Depreciation on fixed assets is provided pro-rata to the period of use, using the written down value method based on rates specified in Schedule XIV to the Act.

f) Impairment :

An assets is treated as impaired when the carrying cost of assets exceeds its recoverable value being higher of value in use and net selling price. Value in use is computed at net present value of cash flow expected over the balance useful life of the assets. An impairment loss is recognised as an expense in the Profit and Loss Account in the year in which an asset is identified as impaired The impairment loss recognized in prior accounting period is reserved if there has been an improvement in recoverable amount.

g) Inventories :

Inventories are valued at lower of cost or net realisable value.

h) Foreign Currency Transactions and translations :

Transactions in foreign currencies are recorded at a rate that approximates the exchange rate prevailing at the date of the transaction Exchange differences arising on foreign currency transactions are recognised in the profit and loss account.

i) Duty Draw Back :

These are being accounted for as and when actually received.

j) Investments :

Long term Investments are stated at cost and any decline other than temporary, in the value of such investments is charged to the Profit and Loss Account.

k) Employee benefits :

(i) Short-term employee benefits are charged off at the undiscounted amount in the year in which the related services are rendered.

(li) No post employment and other long-term employee benefits are payable by the company.

l) Contingent Liability :

i) Contingent liabilities if any are disclosed by way of notes to the Accounts.

ii) Demands raised by the Custom Authorities disputed by the Company Rs.26,27,309/- (Previous year Rs.26,27,309/-)

iii) Bank Guarantee given by a scheduled bank to a third party Rs.41,20,256/- (P. Y. Rs.32,28,756/-)

m) Income taxes, Deferred Tax and Fringe Benefits Tax :

The current charge for Income taxes is calculated in accordance with the relevant tax regulations applicable to the Company.

Deferred tax assets and liabilities are recognised for the future tax consequences attributable to timing differences that result between the profit offered for income taxes and the profit as per the financial statements. Deferred tax assets and liabilities are computed using the tax rates and tax laws that have been enacted or substaintively enacted by the balance sheet date.
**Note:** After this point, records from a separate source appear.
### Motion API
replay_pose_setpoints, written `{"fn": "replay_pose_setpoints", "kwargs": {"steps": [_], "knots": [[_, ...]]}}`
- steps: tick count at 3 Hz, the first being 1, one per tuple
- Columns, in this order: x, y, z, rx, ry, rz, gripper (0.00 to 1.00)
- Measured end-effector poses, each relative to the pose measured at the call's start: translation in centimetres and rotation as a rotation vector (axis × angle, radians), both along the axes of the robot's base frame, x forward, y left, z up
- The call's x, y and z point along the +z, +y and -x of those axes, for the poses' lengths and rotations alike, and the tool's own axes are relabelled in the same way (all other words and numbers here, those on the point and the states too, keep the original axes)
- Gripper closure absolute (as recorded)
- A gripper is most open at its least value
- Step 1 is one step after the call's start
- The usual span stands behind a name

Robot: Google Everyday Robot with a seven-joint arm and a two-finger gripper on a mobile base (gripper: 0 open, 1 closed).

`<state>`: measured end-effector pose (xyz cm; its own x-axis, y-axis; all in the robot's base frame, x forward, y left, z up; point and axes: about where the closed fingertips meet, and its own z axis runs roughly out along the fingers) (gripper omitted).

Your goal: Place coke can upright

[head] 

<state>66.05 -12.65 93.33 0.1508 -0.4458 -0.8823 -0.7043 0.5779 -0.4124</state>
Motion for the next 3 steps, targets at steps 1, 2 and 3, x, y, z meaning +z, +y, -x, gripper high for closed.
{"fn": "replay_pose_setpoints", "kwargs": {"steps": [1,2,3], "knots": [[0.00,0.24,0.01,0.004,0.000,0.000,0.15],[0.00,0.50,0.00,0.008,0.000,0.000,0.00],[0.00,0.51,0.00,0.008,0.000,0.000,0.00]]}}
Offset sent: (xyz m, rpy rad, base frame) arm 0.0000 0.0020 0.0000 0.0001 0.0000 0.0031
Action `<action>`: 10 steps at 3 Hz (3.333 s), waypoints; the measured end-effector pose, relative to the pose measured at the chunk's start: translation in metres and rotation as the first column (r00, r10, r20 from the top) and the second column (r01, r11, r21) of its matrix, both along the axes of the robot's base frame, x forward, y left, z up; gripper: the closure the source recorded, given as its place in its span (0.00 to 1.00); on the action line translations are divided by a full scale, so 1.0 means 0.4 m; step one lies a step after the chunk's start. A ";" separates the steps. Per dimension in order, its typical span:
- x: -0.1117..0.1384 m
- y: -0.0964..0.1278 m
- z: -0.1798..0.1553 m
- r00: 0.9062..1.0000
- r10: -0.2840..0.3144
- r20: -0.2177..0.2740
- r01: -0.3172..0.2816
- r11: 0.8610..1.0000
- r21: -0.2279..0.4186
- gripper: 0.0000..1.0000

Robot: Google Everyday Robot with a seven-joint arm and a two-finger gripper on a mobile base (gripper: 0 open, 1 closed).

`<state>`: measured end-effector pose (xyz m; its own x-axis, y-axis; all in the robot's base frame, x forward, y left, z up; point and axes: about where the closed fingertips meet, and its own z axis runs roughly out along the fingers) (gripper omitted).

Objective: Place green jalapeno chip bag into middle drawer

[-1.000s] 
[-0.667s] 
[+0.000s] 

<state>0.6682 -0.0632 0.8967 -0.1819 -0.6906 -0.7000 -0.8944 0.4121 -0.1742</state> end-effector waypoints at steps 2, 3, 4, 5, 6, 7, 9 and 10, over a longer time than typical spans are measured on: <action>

The effect on deferred tax assets and liabilities of a change in tax rates is recognised in the period that includes the enactment date.

Deferred tax assets in respect of losses carried forward and unabsorbed depreciation are recognised only to the extent that there is virtual certainty that sufficient future taxable income will be available against which such deferred tax assets can be realised. Other deferred tax assets are recognised only if there is a reasonable certainty that sufficient future taxable income will be available against which such deferred tax assets can be realised and are reassessed for the appropriateness of their respective carrying values at each balance sheet date.

n) Earnings per share :

The basic earnings per share is computed by dividing the net profit attributable to equity shareholders for the period by the weighted average number of equity shares outstanding during the period.